#### Exercise objective
Would you restate the data exactly as given?

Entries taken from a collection
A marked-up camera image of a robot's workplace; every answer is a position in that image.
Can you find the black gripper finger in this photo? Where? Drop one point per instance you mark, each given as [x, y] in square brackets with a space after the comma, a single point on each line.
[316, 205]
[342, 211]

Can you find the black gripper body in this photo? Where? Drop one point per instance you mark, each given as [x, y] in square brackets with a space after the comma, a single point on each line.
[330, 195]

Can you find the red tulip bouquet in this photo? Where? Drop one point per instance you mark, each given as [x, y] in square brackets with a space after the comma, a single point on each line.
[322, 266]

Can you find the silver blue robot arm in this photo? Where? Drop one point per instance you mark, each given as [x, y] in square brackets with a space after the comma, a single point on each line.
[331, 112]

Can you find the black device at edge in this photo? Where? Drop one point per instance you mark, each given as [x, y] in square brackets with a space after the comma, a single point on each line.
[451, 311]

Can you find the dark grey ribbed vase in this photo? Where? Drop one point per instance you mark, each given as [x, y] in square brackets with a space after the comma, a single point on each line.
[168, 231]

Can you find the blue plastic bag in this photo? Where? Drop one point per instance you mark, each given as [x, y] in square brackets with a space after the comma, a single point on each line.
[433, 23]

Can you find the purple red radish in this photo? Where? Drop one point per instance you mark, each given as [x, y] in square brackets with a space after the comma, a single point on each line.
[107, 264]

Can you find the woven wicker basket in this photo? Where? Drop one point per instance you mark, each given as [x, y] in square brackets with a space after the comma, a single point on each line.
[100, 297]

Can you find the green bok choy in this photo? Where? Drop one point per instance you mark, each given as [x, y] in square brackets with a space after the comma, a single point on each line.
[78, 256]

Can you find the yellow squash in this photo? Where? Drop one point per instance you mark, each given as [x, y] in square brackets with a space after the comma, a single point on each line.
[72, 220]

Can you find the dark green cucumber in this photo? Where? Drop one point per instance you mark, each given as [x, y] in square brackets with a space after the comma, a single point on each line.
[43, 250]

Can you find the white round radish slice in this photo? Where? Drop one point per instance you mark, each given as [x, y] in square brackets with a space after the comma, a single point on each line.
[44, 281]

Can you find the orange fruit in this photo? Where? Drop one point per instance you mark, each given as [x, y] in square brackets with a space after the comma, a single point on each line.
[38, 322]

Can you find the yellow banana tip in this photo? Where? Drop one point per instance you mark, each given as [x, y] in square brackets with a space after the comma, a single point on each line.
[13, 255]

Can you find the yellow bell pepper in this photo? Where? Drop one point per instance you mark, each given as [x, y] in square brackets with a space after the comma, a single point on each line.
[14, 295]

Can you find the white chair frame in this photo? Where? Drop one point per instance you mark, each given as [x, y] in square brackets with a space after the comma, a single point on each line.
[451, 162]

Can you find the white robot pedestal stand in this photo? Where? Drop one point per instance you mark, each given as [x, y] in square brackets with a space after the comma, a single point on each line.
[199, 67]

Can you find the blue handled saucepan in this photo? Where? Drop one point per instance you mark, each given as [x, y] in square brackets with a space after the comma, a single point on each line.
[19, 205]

#### Task result
A marked-up camera image of a robot's workplace; every answer is a position in that image.
Can you find the black gripper finger in this photo? Where? Drop one point per instance you mark, each given as [x, y] in square brackets with a space after the comma, a single point on each line.
[316, 205]
[342, 211]

Can you find the black gripper body in this photo? Where? Drop one point per instance you mark, each given as [x, y] in square brackets with a space after the comma, a single point on each line.
[330, 195]

Can you find the red tulip bouquet in this photo? Where? Drop one point per instance you mark, each given as [x, y] in square brackets with a space after the comma, a single point on each line.
[322, 266]

Can you find the silver blue robot arm in this photo? Where? Drop one point per instance you mark, each given as [x, y] in square brackets with a space after the comma, a single point on each line.
[331, 112]

Can you find the black device at edge in this photo? Where? Drop one point per instance you mark, each given as [x, y] in square brackets with a space after the comma, a single point on each line.
[451, 311]

Can you find the dark grey ribbed vase in this photo? Where? Drop one point per instance you mark, each given as [x, y] in square brackets with a space after the comma, a single point on each line.
[168, 231]

Can you find the blue plastic bag in this photo? Where? Drop one point per instance you mark, each given as [x, y] in square brackets with a space after the comma, a single point on each line.
[433, 23]

Can you find the purple red radish in this photo? Where? Drop one point per instance you mark, each given as [x, y] in square brackets with a space after the comma, a single point on each line.
[107, 264]

Can you find the woven wicker basket in this photo? Where? Drop one point per instance you mark, each given as [x, y] in square brackets with a space after the comma, a single point on each line.
[100, 297]

Can you find the green bok choy in this photo? Where? Drop one point per instance you mark, each given as [x, y] in square brackets with a space after the comma, a single point on each line.
[78, 256]

Can you find the yellow squash in this photo? Where? Drop one point per instance you mark, each given as [x, y] in square brackets with a space after the comma, a single point on each line.
[72, 220]

Can you find the dark green cucumber in this photo? Where? Drop one point per instance you mark, each given as [x, y] in square brackets with a space after the comma, a single point on each line.
[43, 250]

Can you find the white round radish slice in this photo? Where? Drop one point per instance you mark, each given as [x, y] in square brackets with a space after the comma, a single point on each line.
[44, 281]

Can you find the orange fruit in this photo? Where? Drop one point per instance you mark, each given as [x, y] in square brackets with a space after the comma, a single point on each line.
[38, 322]

Can you find the yellow banana tip in this photo? Where? Drop one point per instance you mark, each given as [x, y] in square brackets with a space after the comma, a single point on each line.
[13, 255]

Can you find the yellow bell pepper in this photo? Where? Drop one point per instance you mark, each given as [x, y] in square brackets with a space after the comma, a single point on each line.
[14, 295]

Can you find the white chair frame in this photo? Where? Drop one point per instance you mark, each given as [x, y] in square brackets with a space after the comma, a single point on each line.
[451, 162]

Can you find the white robot pedestal stand in this photo? Where? Drop one point per instance you mark, each given as [x, y] in square brackets with a space after the comma, a single point on each line.
[199, 67]

Can you find the blue handled saucepan in this photo? Where? Drop one point per instance you mark, each given as [x, y] in square brackets with a space after the comma, a single point on each line.
[19, 205]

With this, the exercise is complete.